ACTION ITEM - Scan the listing below and copy every line holding "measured".

#### RECORDED INFORMATION

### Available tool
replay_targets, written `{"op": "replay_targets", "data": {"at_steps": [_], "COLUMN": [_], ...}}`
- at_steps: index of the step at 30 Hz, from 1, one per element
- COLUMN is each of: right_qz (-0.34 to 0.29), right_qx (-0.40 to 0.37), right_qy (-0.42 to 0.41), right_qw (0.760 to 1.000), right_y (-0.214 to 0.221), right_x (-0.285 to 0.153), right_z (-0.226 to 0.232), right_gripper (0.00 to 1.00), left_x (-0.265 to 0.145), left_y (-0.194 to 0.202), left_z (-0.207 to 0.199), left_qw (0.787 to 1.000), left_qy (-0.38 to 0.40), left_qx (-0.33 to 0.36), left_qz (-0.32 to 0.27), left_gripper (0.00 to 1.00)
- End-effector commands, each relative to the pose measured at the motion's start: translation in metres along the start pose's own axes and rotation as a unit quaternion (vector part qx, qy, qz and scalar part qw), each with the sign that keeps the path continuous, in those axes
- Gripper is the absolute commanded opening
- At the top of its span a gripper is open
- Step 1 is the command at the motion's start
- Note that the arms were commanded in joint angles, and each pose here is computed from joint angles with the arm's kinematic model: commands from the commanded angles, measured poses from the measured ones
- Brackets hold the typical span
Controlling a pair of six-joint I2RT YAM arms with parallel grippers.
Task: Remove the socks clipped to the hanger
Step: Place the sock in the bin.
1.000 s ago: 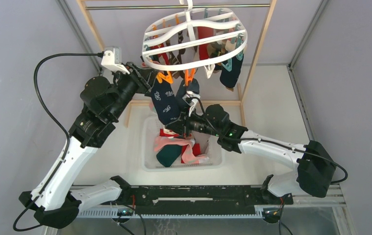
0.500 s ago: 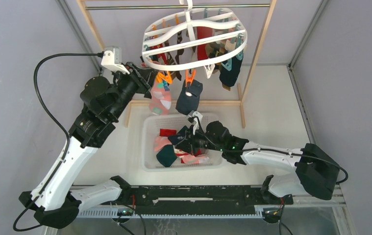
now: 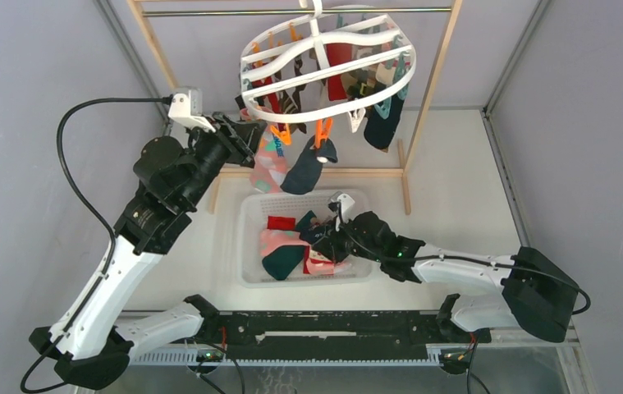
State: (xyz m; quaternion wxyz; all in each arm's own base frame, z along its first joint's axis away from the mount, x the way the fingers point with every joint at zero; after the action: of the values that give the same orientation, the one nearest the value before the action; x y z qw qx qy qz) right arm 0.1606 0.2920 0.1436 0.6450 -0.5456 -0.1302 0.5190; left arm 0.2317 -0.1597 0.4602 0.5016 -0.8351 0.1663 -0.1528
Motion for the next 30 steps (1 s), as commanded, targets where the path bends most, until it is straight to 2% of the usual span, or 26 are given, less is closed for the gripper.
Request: {"op": "replay_targets", "data": {"at_steps": [1,4,6,9,19,28,30], "right_qz": [0.013,0.031,0.04,0.054,0.099,0.069,0.061], "right_qx": [0.001,0.005,0.01,0.016,0.031,0.019,0.014], "right_qy": [0.049,0.065,0.076,0.084,0.113,0.119,0.117], "right_qw": [0.999,0.997,0.996,0.995,0.988,0.99,0.991], "right_y": [0.011,0.021,0.027,0.035,0.06,0.039,0.033], "right_x": [0.002,0.007,0.01,0.013,0.02,0.004,0.0], "right_z": [-0.019,-0.026,-0.031,-0.035,-0.053,-0.049,-0.046], "right_gripper": [0.01,0.06,0.15,0.24,0.43,0.58,0.64], "left_x": [-0.005,-0.007,-0.009,-0.012,-0.03,-0.04,-0.042], "left_y": [0.0,0.001,0.001,0.003,0.011,0.026,0.03], "left_z": [0.0,0.002,0.003,0.005,0.01,0.021,0.024], "left_qw": [1.0,1.0,1.0,1.0,1.0,1.0,1.0], "left_qy": [0.01,0.008,0.007,0.004,0.006,-0.007,-0.01], "left_qx": [0.004,0.006,0.006,0.006,-0.001,-0.001,-0.001], "left_qz": [-0.006,-0.005,-0.005,-0.005,-0.001,0.011,0.012], "left_gripper": [0.47,0.53,0.55,0.59,0.64,0.66,0.66]}}
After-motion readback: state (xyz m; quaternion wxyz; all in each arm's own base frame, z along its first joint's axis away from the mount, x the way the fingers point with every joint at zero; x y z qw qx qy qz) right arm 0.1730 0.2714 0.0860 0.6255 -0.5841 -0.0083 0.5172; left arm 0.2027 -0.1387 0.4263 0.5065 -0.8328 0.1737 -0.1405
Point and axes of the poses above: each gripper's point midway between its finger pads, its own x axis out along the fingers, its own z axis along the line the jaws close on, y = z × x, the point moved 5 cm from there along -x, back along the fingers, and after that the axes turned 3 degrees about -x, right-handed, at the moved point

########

TASK RESULT -
- End-effector commands, each relative to the pose measured at the motion's start: translation in metres along the start pose's own axes and rotation as a unit quaternion (vector part qx, qy, qz and scalar part qw), each with the sign that keeps the path continuous, in those axes
- Note that the arms were commanded in joint angles, and each pose here is computed from joint angles with the arm's kinematic model: commands from the commanded angles, measured poses from the measured ones

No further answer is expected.